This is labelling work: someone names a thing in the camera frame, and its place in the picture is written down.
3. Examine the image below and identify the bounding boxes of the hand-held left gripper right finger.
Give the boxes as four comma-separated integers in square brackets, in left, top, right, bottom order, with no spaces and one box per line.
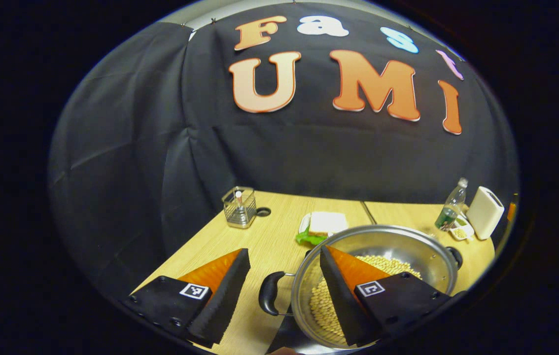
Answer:
[319,245,453,347]

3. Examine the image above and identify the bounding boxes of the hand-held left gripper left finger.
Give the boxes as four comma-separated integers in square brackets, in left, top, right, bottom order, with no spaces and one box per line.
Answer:
[123,248,252,348]

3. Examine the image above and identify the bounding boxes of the black induction cooktop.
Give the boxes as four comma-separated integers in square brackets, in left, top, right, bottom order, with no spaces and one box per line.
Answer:
[265,316,359,355]

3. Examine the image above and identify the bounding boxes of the steel pot with black handles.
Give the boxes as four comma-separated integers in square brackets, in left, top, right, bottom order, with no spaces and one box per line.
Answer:
[258,224,464,351]

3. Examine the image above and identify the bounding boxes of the pile of soybeans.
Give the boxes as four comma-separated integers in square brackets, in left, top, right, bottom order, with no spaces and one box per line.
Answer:
[309,254,423,346]

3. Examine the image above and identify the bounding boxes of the white toaster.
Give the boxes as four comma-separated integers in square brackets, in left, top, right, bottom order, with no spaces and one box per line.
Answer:
[465,186,506,241]

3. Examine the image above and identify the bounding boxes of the white divided bean dish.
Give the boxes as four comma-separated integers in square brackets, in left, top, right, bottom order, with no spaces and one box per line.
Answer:
[448,217,475,242]

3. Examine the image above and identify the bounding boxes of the clear plastic water bottle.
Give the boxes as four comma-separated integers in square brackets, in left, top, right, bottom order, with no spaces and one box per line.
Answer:
[434,177,469,232]

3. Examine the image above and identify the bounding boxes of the sandwich with lettuce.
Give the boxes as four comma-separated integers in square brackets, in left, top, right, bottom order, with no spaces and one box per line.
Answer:
[295,212,349,246]

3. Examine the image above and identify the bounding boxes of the white sandwich plate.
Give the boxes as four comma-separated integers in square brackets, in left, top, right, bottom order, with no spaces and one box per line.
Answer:
[299,213,349,238]

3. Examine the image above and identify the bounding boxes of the wire mesh basket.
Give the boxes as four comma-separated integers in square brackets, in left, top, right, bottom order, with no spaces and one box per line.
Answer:
[221,185,258,229]

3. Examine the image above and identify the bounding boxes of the black cooktop power cable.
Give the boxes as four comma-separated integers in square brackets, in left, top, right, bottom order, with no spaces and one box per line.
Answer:
[360,201,377,225]

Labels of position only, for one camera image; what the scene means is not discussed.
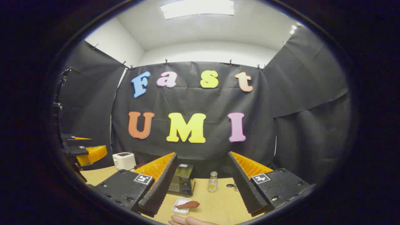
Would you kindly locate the white rectangular tray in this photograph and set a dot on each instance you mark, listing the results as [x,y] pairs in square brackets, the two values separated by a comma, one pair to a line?
[179,208]

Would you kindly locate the black metal stand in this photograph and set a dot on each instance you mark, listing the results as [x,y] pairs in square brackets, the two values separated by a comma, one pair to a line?
[57,103]

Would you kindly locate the brown meat piece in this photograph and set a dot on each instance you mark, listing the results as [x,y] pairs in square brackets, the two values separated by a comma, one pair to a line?
[189,205]

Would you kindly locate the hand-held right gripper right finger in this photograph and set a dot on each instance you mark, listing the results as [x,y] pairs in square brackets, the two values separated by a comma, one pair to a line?
[245,184]

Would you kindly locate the white toaster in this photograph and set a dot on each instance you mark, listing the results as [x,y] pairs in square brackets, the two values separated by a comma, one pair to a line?
[124,161]

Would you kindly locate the black electric oven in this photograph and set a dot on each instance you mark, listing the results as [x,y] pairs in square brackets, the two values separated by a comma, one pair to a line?
[182,181]

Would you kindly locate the clear glass bottle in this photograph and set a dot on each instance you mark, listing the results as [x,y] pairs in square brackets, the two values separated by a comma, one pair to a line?
[212,182]

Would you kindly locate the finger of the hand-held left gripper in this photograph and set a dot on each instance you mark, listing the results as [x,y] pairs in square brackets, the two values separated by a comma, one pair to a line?
[70,140]
[93,153]

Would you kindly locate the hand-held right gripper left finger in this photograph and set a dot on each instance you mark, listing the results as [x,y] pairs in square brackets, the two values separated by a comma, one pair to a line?
[159,187]

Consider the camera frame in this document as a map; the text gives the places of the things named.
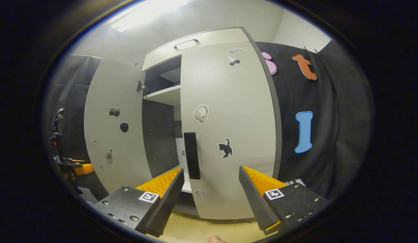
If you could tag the metal door hinge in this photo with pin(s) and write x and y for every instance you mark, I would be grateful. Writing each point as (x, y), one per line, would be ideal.
(140, 86)

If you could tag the white cabinet shelf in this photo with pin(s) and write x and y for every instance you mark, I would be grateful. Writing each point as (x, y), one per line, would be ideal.
(163, 95)

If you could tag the white and grey cabinet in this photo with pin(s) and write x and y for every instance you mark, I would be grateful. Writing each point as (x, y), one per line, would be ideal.
(158, 135)

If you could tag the grey book-shaped box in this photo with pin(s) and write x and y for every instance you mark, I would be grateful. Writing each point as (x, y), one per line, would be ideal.
(296, 182)

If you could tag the white cabinet door camera sticker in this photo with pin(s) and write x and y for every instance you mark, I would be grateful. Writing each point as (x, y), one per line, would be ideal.
(118, 94)

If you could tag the white cabinet door cat sticker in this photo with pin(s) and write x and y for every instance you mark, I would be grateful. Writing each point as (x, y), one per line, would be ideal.
(236, 101)

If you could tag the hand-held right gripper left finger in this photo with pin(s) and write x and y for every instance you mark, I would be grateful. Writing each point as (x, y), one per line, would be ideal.
(168, 199)

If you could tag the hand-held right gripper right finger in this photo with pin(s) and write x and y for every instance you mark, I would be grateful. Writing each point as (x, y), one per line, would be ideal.
(254, 199)

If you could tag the white cabinet drawer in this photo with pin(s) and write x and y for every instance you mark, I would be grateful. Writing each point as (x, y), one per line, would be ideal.
(168, 55)

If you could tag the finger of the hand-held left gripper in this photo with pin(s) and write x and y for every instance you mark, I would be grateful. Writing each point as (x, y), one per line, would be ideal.
(84, 168)
(69, 161)

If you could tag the black equipment stand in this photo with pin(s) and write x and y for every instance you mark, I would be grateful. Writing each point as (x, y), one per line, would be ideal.
(56, 131)

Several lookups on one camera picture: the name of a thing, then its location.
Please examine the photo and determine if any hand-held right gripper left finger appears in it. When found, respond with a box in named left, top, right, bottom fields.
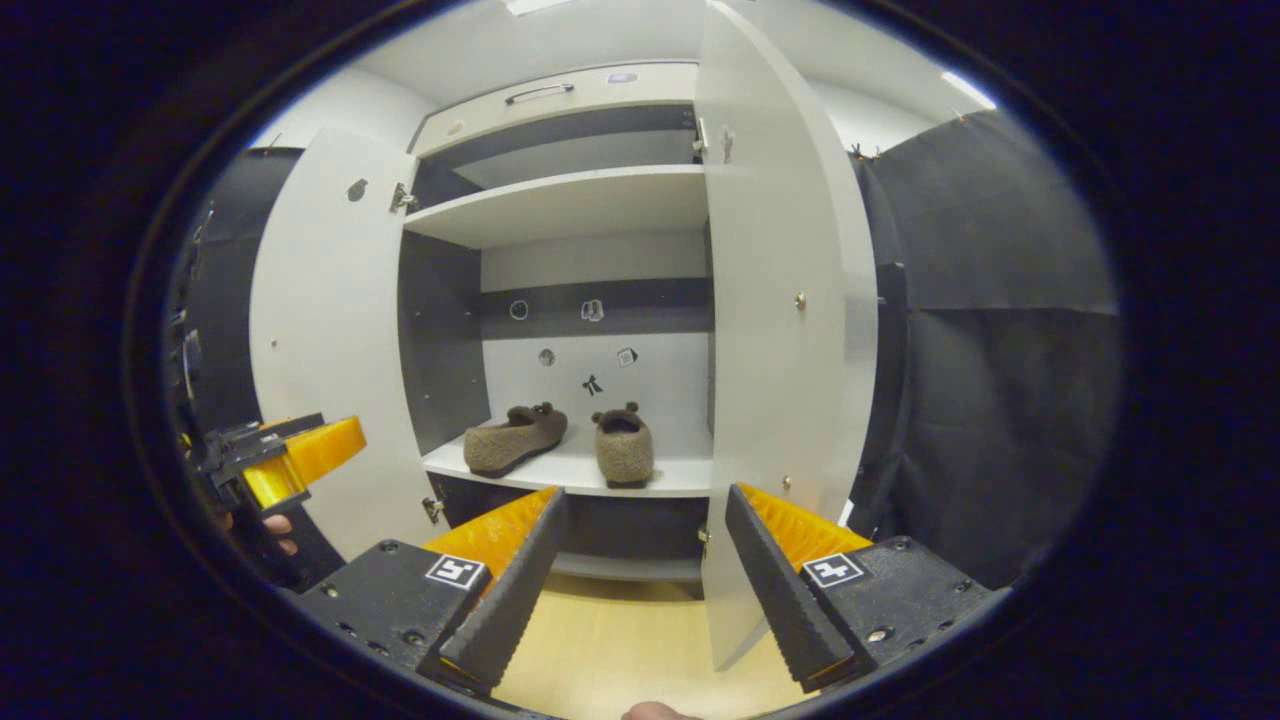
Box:
left=290, top=487, right=571, bottom=696

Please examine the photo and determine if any white cabinet drawer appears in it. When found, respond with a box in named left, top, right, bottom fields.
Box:
left=412, top=62, right=701, bottom=156

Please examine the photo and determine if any brown fuzzy shoe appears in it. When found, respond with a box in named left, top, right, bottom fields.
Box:
left=463, top=402, right=569, bottom=479
left=591, top=402, right=656, bottom=490

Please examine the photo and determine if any white shoe cabinet door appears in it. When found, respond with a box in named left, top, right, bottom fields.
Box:
left=693, top=0, right=881, bottom=673
left=248, top=128, right=446, bottom=561

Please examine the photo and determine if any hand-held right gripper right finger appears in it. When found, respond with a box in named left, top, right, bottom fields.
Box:
left=722, top=483, right=1011, bottom=693

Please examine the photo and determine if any small ceiling light panel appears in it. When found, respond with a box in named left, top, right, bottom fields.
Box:
left=940, top=70, right=998, bottom=111

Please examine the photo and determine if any black backdrop cloth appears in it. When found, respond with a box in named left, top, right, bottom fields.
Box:
left=170, top=148, right=341, bottom=591
left=845, top=108, right=1126, bottom=591

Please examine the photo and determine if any white shoe cabinet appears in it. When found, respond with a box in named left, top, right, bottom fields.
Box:
left=398, top=62, right=716, bottom=586

● **Requirement**: Your task is to repeat exactly the lines from the beginning of the data to the line that contains "black induction cooktop.", both ends included, leaving out pictures.

● **Answer box**:
This is labelling work: someone names a thing in the camera frame, and its place in the picture is written down.
3. Examine the image below and identify the bounding boxes of the hand-held left gripper right finger.
Give the boxes as four comma-separated integers in square brackets, in left, top, right, bottom order, with no spaces and one box per line.
Answer:
[319,245,453,347]

3. Examine the image above and identify the bounding boxes of the hand-held left gripper left finger.
Give the boxes as four comma-separated integers in square brackets, in left, top, right, bottom order, with no spaces and one box per line.
Answer:
[123,248,252,348]

3. Examine the image above and identify the bounding boxes of the black induction cooktop.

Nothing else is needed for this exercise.